Parallelizing feedback loops

denoir · March 9, 2009, 11:18pm

I’m making a cuda version of a type of recurrent neural network and I’ve run into a parallelization problem. In essence the system looks like this:

[Feedback Memory]->[MLP Neural Net]
External Image

For those unfamiliar with the subject, implementing a standard neural net is very simple: it’s just a bunch of matrix multiplications with a non-linear function applied here and there. It’s quite parallelizable and no problem for CUDA, you just use all the data directly and you get two orders of magnitude faster results than on a CPU. As the neural net is static, there are no time dependencies in the data. Sample n+1 is decoupled from sample n-1.

The problem is in the feedback memory. With feedback memories sample n+1 is a function of sample n. A typical data set has perhaps about a hundred features (columns) and tens of thousands of samples (rows). If you are forced to feed the GPU one sample at a time you can at most get ~100 threads working simultaneously (equal to the number of features (columns) in the data) - which is truly a misuse of the GPU and the performance will be comparable to CPU performance.

If I was to give another similar problem: suppose you have a few differential equations to solve but need to do it in a large number of steps.

This seems to me as a very fundamental problem that either 1) has no solution (i.e the problem is completely serial in nature and can’t be parallelized) or 2) has a standard solution or approach to solution.

So my question is if somebody has dealt with a similar problem or has any ideas on how to solve it?

jack · March 9, 2009, 11:39pm

What kind of differential equations do you need to solve? I’m fairly sure that people have done both ODE and PDE solvers on CUDA. Whether they will fit into your specific NN algorithm is another issue altogether, but you may be able to find some code if you search the forums here.

If the samples are decoupled, couldn’t you then multiple identical (in terms of inputs, hidden layers, etc.) neural networks in parallel on different parts of the data (i.e. split your source data into chunks), then combine the nets together at the end?

denoir · March 10, 2009, 12:11am

I mentioned the differential equations just as an example of a similar problem - for my particular problem they are not needed.

As for the samples being decoupled, the problem is that they’re not.

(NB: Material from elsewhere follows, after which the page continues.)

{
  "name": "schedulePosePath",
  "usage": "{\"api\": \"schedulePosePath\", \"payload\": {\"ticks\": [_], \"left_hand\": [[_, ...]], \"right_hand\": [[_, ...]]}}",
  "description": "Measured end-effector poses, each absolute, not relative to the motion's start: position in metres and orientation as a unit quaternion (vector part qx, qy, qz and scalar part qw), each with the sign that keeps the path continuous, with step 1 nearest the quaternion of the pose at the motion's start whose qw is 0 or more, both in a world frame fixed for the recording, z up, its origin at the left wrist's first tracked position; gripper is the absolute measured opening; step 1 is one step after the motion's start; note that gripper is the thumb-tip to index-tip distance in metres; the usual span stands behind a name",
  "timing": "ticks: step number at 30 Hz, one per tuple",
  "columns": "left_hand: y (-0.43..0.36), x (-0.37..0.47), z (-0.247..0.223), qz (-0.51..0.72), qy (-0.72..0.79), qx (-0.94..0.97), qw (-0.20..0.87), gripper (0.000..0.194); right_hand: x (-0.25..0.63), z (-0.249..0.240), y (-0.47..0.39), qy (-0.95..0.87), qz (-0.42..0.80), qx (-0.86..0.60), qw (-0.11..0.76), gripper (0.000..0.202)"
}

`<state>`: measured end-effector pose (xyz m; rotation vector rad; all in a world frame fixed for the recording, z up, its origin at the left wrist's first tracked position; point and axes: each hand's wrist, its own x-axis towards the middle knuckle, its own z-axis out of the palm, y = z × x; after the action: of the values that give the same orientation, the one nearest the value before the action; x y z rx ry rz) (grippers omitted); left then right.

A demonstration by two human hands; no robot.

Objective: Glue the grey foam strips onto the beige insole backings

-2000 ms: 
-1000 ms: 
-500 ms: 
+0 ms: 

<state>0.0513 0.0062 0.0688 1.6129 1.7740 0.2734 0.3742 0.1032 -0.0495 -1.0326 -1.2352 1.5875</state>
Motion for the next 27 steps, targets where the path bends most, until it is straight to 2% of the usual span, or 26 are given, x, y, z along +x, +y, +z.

As we’re talking about time series data (hence the feedback memories) - each sample depends on past samples. In the illustration above I used a simple recurrent connection which forms an infinite impulse response filter. In that simplified case the influence of a past sample decays exponentially. In reality I use a structure with digital gates so that the memory depth is really unlimited and exact. In short the samples have to be processed in strict order.

The second part (the traditional neural net) is no problem for parallelization, but it is of little use if the feedback memory is the bottleneck.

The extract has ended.